■ What the exercise asks
From the entries that follow, reproduce exactly and only the lines from the line with "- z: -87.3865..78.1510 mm" to the line with "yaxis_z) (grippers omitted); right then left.", endpoints included.

■ Provided data
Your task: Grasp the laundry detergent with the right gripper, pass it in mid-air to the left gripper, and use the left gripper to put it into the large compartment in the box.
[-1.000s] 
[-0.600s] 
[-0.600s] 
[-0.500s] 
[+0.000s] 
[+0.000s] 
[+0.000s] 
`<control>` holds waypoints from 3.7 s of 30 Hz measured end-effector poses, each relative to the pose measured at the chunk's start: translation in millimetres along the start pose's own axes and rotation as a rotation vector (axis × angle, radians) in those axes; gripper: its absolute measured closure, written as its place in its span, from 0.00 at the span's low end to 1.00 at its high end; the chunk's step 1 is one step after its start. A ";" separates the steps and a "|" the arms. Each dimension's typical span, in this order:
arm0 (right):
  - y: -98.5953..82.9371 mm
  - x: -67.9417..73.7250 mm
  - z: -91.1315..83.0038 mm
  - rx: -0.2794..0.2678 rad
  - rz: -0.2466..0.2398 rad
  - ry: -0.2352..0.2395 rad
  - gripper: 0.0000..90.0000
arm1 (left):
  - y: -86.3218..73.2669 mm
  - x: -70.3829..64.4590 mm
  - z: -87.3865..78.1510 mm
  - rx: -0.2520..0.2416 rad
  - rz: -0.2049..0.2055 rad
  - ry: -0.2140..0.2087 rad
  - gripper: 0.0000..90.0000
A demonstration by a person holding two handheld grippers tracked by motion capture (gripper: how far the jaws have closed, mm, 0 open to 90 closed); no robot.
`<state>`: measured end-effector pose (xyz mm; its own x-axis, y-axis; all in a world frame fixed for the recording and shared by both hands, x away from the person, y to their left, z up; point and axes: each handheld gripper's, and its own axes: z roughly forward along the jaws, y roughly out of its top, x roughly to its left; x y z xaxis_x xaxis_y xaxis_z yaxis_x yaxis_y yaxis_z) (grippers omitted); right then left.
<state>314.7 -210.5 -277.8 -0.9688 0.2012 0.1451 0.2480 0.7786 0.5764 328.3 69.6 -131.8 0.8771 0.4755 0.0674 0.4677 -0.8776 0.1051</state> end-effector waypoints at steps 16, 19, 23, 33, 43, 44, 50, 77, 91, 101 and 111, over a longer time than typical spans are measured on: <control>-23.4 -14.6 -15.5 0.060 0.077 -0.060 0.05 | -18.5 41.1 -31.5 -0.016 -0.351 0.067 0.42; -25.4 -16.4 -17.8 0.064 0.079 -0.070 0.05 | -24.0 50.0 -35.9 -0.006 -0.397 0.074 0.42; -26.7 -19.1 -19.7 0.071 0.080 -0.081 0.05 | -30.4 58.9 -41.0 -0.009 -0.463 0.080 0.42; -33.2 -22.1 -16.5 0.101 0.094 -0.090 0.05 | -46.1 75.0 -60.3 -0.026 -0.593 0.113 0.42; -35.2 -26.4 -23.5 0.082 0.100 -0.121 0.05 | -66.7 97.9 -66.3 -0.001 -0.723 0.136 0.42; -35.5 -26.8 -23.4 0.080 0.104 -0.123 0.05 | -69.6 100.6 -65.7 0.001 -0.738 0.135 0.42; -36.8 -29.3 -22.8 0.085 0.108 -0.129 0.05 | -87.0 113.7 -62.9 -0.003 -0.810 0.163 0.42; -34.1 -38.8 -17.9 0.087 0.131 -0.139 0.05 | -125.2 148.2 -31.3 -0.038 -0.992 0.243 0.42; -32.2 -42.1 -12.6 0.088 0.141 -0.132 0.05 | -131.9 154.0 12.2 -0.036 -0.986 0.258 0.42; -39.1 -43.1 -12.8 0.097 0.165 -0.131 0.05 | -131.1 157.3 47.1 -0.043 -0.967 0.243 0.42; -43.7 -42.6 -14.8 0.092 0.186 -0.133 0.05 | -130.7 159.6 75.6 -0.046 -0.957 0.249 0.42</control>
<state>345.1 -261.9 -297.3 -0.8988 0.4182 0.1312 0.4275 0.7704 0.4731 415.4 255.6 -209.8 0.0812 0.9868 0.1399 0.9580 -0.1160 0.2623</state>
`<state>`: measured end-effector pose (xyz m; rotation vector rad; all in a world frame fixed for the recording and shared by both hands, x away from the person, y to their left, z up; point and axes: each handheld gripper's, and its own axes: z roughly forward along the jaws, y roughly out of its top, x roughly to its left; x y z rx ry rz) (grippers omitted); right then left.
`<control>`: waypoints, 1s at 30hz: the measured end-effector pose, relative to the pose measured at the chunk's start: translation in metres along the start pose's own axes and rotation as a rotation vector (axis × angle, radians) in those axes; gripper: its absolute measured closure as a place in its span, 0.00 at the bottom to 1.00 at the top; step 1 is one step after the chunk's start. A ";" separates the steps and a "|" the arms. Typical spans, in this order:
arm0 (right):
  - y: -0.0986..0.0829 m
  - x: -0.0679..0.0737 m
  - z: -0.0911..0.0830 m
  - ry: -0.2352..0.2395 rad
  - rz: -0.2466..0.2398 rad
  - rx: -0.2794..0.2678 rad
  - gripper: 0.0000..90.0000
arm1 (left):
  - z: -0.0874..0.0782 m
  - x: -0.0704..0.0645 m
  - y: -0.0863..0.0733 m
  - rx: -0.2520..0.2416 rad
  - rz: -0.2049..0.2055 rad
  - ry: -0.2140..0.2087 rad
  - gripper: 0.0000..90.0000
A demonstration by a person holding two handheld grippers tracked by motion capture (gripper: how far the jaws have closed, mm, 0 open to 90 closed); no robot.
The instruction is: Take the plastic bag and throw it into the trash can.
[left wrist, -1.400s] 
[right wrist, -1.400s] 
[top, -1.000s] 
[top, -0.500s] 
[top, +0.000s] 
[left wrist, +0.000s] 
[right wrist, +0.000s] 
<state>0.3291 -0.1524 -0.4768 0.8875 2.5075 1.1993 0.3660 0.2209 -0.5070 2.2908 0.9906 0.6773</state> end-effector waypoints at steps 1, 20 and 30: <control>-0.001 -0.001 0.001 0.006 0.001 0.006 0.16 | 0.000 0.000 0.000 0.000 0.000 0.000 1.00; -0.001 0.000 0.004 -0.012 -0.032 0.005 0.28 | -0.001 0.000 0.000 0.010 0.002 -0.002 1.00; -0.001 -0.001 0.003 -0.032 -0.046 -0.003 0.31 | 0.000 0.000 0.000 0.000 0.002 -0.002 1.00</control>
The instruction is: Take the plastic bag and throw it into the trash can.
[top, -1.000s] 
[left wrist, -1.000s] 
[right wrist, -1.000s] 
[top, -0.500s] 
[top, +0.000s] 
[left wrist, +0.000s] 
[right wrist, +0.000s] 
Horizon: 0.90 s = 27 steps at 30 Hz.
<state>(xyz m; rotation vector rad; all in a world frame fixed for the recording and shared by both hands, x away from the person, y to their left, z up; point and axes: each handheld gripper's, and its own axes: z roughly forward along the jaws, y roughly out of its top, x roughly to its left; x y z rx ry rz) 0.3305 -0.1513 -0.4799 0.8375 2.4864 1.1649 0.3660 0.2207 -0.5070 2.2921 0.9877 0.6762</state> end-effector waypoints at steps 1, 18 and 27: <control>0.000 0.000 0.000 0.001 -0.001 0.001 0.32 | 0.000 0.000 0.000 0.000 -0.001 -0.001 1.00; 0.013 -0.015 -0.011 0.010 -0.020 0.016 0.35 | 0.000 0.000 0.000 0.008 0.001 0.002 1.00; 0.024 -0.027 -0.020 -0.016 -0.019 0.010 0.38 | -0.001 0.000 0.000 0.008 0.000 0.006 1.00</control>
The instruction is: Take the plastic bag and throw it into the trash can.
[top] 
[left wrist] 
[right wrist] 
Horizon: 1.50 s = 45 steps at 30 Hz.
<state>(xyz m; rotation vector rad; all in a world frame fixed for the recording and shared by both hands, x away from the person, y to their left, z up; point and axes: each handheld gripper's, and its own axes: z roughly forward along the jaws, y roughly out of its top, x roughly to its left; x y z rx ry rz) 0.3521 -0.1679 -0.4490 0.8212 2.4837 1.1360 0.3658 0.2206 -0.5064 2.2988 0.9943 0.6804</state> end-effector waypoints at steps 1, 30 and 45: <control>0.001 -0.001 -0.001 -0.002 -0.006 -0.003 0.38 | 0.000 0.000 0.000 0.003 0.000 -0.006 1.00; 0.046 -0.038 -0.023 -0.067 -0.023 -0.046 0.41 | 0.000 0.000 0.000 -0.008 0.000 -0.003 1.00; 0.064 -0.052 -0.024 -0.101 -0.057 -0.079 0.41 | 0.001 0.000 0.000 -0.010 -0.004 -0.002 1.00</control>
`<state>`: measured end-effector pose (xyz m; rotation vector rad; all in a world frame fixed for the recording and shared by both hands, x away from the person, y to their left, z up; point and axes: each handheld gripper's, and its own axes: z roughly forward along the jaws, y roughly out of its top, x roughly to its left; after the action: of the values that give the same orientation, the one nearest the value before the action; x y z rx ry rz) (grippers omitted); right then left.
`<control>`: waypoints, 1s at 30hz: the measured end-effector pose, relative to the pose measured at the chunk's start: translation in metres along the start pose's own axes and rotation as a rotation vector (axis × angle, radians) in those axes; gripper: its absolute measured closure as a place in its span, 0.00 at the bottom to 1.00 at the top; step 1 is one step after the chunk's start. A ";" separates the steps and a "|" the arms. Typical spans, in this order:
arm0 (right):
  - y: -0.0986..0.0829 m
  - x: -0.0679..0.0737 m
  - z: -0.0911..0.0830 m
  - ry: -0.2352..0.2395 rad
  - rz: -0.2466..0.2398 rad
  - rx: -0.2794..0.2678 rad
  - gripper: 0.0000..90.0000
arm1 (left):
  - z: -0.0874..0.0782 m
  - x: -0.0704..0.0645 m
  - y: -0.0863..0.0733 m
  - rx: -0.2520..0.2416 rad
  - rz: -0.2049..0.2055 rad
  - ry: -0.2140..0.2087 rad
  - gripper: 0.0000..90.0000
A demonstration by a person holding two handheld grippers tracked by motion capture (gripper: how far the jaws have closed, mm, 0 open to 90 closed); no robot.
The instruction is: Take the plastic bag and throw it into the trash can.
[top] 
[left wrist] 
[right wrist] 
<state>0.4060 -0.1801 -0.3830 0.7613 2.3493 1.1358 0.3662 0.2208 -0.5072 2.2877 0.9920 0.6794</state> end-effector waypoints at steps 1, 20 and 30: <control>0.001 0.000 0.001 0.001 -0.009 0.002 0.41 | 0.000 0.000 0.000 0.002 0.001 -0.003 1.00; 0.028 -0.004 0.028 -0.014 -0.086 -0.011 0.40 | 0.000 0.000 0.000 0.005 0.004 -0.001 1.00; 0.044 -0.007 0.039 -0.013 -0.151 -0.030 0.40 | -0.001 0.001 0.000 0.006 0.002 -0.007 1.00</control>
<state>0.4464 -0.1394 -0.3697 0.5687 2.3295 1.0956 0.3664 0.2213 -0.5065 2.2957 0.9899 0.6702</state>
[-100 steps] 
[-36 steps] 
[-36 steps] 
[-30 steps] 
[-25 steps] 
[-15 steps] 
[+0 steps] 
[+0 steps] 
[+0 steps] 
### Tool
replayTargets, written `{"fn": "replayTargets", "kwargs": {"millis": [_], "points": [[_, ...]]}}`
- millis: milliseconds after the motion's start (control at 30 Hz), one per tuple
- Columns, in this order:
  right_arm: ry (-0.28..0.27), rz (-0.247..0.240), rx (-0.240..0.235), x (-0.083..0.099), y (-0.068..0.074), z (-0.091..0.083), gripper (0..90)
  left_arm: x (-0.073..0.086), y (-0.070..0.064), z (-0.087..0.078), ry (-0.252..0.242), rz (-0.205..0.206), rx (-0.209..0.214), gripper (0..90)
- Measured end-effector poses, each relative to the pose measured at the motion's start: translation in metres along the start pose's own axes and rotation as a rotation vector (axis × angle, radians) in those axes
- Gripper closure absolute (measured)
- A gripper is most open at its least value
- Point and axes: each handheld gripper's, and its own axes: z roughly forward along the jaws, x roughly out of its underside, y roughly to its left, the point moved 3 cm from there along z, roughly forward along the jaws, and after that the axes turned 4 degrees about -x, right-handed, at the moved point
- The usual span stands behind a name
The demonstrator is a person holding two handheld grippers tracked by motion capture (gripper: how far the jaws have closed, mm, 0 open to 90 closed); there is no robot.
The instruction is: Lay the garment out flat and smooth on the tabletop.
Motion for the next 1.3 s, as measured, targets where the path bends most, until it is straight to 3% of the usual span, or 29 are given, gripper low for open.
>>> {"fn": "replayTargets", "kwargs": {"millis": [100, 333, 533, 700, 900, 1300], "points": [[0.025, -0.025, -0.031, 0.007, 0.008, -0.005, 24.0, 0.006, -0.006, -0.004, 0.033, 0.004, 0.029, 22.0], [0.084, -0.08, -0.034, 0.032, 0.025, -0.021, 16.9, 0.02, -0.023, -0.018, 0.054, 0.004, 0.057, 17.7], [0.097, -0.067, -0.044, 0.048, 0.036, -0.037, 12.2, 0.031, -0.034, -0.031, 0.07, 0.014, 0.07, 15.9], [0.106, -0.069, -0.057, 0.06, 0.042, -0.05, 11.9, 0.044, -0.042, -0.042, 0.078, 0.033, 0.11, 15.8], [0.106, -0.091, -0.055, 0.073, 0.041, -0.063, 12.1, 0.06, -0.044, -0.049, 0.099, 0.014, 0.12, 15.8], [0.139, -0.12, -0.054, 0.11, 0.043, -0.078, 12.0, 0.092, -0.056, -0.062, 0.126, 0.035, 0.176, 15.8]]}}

■ Your solution
  - z: -87.3865..78.1510 mm
  - rx: -0.2520..0.2416 rad
  - rz: -0.2049..0.2055 rad
  - ry: -0.2140..0.2087 rad
  - gripper: 0.0000..90.0000
A demonstration by a person holding two handheld grippers tracked by motion capture (gripper: how far the jaws have closed, mm, 0 open to 90 closed); no robot.
`<state>`: measured end-effector pose (xyz mm; its own x-axis, y-axis; all in a world frame fixed for the recording and shared by both hands, x away from the person, y to their left, z up; point and axes: each handheld gripper's, and its own axes: z roughly forward along the jaws, y roughly out of its top, x roughly to its left; x y z xaxis_x xaxis_y xaxis_z yaxis_x yaxis_y yaxis_z) (grippers omitted); right then left.

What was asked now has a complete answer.